Thanks for all the good thoughts to ponder.
Sarah :)

kcandz
07-02-2009, 01:14 PM
We do the "growing foods" thing too. I sometimes think we will never progress because it is almost every night moderating the behavior, but these more abstract lessons take so much time and repetition. Which is good for me to remember since I often feel like a broken record...

bubbaray
07-02-2009, 01:17 PM
My DD#1 is pretty good with choosing healthy snacks. My DD#2, not so much -- I still lock the pantry b/c she will eat carbs until she's blue in the face. Its not that they are unhealthy, but she fills herself on them and then d/n want to eat meals.

carolinamama
07-04-2009, 03:03 PM
I think kids that age have so little impulse control and sometimes want something so badly that they can't resist. Plus they are learning that you will not always allow it so they sneak it. They are not sneaking food to spite you, but because they almost can't help it. I am not giving kids a free pass when it comes to controlling their bodies, but I do think they are coming at it from a different place than you and I as adults.

I posted about my ds1 (age 3.75) sneaking foods a month or so ago. He was sneaking downstairs while I was dealing with ds2 and eating popsicles. While he has been exposed to plenty of sweets (and popsicles) it was the first time this year that we have really had popsicles in the house so it was a novelty. It stressed me out, but I decided to be completely relaxed about it after lots of thought and advice-seeking. I was so worried that this approach wouldn't work since it took more than a few days and I didn't want to keep all sweets out of the house. It's nice to be able to share a popsicle when friends come over to play.
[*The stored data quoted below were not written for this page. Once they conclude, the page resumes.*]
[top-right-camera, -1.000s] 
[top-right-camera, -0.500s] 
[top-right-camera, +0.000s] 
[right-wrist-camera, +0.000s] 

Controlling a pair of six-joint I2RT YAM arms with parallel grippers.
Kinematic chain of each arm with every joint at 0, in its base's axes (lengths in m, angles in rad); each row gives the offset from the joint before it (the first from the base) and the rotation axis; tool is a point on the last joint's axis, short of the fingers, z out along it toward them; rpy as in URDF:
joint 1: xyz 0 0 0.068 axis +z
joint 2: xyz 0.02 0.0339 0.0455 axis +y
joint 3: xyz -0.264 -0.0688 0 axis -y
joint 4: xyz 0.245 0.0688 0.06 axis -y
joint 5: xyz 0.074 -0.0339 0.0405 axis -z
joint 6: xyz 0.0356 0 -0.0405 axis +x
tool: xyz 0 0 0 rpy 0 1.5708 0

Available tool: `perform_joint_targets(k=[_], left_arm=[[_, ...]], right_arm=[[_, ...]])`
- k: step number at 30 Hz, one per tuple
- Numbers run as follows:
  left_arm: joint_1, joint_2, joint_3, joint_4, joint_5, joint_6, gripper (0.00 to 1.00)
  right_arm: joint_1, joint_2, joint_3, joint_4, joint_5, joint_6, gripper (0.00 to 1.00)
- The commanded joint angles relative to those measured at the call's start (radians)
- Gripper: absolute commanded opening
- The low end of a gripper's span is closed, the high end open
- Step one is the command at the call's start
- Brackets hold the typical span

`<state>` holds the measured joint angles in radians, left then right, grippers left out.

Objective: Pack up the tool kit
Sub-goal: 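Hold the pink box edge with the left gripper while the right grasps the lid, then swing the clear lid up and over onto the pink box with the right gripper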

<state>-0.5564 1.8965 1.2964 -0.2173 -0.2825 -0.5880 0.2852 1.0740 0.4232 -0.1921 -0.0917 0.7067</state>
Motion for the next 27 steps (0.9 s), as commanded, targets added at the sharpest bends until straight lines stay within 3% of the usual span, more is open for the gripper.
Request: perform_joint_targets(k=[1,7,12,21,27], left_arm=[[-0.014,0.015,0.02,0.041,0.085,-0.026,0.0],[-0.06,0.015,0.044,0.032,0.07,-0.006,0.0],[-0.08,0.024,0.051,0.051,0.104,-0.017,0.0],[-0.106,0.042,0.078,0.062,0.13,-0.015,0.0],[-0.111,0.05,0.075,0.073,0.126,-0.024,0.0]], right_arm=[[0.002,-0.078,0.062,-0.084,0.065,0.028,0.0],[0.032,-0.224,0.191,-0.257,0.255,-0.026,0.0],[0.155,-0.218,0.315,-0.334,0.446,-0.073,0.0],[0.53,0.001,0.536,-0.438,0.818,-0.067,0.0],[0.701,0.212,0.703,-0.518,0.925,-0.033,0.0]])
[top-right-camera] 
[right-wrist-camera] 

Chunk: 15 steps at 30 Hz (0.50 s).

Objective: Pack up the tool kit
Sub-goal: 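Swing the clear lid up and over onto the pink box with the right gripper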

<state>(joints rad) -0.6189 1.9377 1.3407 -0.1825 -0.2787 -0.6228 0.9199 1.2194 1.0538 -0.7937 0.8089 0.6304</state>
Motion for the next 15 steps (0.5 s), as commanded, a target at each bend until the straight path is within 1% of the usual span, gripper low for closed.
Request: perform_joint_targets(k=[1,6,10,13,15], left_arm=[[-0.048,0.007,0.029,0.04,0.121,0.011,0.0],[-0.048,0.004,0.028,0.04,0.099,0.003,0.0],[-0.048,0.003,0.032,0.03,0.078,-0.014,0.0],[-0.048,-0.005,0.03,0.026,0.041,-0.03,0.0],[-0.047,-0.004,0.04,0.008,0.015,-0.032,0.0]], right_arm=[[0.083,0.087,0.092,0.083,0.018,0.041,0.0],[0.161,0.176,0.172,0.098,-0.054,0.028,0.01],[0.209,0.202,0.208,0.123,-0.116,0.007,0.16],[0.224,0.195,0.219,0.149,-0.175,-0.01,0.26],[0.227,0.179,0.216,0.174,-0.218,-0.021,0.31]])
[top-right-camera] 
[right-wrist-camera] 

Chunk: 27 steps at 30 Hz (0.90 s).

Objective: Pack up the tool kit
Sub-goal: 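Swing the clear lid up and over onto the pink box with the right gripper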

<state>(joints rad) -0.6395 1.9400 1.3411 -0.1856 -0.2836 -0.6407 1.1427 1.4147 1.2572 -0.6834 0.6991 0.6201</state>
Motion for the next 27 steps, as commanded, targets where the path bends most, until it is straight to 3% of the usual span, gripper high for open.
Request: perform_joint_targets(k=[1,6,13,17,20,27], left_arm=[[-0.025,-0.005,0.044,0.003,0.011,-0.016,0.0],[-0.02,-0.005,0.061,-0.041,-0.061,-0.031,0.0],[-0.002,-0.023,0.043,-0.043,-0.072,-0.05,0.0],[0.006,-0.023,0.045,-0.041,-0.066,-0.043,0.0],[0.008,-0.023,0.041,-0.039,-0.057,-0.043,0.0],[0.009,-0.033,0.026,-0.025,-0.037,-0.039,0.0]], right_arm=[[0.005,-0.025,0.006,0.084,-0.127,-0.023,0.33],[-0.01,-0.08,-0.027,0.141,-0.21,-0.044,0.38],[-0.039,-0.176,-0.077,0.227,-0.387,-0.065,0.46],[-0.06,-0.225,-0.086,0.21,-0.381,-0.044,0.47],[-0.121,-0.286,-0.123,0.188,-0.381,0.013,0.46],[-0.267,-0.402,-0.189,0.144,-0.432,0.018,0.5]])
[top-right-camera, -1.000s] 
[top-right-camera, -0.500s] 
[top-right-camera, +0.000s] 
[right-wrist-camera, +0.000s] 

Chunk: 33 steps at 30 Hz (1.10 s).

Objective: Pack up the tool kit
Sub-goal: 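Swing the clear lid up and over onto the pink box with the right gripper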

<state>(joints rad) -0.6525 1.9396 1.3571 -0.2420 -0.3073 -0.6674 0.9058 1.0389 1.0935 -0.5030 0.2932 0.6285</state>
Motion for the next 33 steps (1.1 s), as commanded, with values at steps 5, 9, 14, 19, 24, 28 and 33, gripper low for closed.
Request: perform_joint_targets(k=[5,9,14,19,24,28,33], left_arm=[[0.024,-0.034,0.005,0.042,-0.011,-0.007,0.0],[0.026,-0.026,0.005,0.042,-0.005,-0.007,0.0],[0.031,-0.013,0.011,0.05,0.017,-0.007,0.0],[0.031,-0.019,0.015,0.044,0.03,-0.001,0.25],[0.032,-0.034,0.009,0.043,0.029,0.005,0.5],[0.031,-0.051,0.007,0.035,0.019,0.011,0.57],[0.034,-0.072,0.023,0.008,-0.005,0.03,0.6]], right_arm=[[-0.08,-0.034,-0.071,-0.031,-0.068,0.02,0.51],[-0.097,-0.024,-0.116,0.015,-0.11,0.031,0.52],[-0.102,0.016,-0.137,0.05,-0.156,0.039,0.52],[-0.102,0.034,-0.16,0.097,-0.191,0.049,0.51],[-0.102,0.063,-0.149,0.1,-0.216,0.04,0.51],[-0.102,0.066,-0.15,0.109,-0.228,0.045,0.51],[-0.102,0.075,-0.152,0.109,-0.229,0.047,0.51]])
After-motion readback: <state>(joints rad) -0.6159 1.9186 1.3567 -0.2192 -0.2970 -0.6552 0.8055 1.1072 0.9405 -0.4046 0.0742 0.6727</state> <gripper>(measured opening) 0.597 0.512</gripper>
Anyway, it all worked. We still have popsicles, in fact I have bought another box since then. And ds doesn't even think twice about them now. He eats them a few times a week on hot days but only after he asks. All his doing when he realized they were here to stay. Just a few minutes ago he was climbing in the pantry looking for a snack. He chose almonds and dried apricots all on his own.

You may have already dealt with this by now, but I just wanted to give you an example of how relaxing and taking the novelty out of foods worked for us.